» WHAT IS BEING ASKED
Go through the data and copy each line where the word "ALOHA" shows up.

== Segment start ==

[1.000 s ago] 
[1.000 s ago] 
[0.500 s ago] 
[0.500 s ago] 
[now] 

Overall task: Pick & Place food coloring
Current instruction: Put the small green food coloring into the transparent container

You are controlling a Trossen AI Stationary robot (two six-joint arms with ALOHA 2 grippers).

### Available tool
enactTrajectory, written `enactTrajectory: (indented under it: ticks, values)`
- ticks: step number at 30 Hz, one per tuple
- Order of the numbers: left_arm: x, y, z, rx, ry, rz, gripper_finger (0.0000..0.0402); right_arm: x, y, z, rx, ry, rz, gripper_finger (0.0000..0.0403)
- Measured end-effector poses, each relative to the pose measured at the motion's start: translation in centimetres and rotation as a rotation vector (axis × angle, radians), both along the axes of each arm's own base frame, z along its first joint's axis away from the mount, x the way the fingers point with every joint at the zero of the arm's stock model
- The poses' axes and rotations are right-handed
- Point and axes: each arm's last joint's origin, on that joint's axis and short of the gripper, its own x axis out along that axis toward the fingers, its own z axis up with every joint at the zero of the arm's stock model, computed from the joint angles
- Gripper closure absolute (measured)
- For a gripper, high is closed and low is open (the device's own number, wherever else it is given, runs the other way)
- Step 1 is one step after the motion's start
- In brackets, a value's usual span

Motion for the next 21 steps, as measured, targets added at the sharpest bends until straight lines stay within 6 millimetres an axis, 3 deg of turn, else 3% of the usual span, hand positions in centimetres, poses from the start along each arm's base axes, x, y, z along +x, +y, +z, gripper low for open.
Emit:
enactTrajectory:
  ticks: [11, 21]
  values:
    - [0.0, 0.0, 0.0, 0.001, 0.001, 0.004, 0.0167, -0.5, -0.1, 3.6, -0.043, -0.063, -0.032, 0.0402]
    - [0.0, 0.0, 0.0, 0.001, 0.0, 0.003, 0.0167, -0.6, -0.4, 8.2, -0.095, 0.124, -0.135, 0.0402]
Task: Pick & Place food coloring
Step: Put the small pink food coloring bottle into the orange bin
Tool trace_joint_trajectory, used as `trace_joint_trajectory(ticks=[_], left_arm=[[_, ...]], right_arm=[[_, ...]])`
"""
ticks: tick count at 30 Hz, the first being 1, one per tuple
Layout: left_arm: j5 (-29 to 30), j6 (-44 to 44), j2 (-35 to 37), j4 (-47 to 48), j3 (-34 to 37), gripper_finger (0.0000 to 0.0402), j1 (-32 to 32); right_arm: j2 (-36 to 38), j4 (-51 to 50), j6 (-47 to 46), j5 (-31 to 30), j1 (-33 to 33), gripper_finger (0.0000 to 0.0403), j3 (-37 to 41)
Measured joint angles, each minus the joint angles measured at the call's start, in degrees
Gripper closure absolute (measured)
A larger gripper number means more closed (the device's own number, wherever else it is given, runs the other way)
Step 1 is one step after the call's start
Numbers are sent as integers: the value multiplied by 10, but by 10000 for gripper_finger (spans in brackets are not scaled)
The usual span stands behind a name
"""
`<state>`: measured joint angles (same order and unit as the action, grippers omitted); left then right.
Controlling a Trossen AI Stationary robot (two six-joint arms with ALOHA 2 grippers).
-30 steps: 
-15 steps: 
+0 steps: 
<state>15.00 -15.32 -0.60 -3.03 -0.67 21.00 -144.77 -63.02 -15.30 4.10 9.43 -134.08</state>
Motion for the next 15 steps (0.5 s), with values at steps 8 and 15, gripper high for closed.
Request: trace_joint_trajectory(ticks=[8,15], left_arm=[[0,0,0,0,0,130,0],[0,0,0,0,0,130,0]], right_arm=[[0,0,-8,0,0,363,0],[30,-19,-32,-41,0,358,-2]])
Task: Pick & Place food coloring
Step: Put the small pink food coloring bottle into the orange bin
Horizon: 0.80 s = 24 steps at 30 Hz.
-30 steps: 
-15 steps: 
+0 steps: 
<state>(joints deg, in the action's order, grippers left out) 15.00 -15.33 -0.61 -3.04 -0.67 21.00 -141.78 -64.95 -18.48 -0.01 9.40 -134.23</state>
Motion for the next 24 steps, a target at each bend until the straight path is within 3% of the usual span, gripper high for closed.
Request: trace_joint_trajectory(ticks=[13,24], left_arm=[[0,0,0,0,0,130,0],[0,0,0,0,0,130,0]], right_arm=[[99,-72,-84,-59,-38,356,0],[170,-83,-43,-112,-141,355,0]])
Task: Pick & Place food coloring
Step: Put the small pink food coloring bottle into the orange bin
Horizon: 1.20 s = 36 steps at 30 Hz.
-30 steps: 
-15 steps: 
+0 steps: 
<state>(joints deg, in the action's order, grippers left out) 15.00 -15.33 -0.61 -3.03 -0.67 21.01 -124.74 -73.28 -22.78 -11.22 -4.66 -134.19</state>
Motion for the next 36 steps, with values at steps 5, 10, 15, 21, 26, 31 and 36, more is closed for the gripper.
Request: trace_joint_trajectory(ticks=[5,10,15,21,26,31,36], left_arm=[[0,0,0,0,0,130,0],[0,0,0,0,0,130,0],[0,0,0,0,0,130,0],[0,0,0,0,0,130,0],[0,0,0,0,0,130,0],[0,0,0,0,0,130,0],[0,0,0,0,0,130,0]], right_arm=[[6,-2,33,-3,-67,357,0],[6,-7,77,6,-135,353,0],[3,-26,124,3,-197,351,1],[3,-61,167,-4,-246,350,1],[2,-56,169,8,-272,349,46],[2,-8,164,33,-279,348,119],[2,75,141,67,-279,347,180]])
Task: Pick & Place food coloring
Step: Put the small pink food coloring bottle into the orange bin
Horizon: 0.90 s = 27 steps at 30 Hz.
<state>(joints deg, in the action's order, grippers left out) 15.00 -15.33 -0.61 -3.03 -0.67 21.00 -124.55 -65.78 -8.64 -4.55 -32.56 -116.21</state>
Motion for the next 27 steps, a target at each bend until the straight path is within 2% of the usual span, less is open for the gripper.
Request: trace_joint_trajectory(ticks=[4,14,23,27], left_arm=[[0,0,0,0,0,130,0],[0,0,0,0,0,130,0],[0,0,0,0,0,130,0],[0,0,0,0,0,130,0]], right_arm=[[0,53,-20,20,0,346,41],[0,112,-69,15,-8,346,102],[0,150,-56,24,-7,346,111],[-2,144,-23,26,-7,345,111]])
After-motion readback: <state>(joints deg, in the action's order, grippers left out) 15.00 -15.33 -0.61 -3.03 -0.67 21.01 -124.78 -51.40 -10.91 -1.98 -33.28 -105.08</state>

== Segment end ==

» EXPECTED OUTPUT
You are controlling a Trossen AI Stationary robot (two six-joint arms with ALOHA 2 grippers).
Controlling a Trossen AI Stationary robot (two six-joint arms with ALOHA 2 grippers).

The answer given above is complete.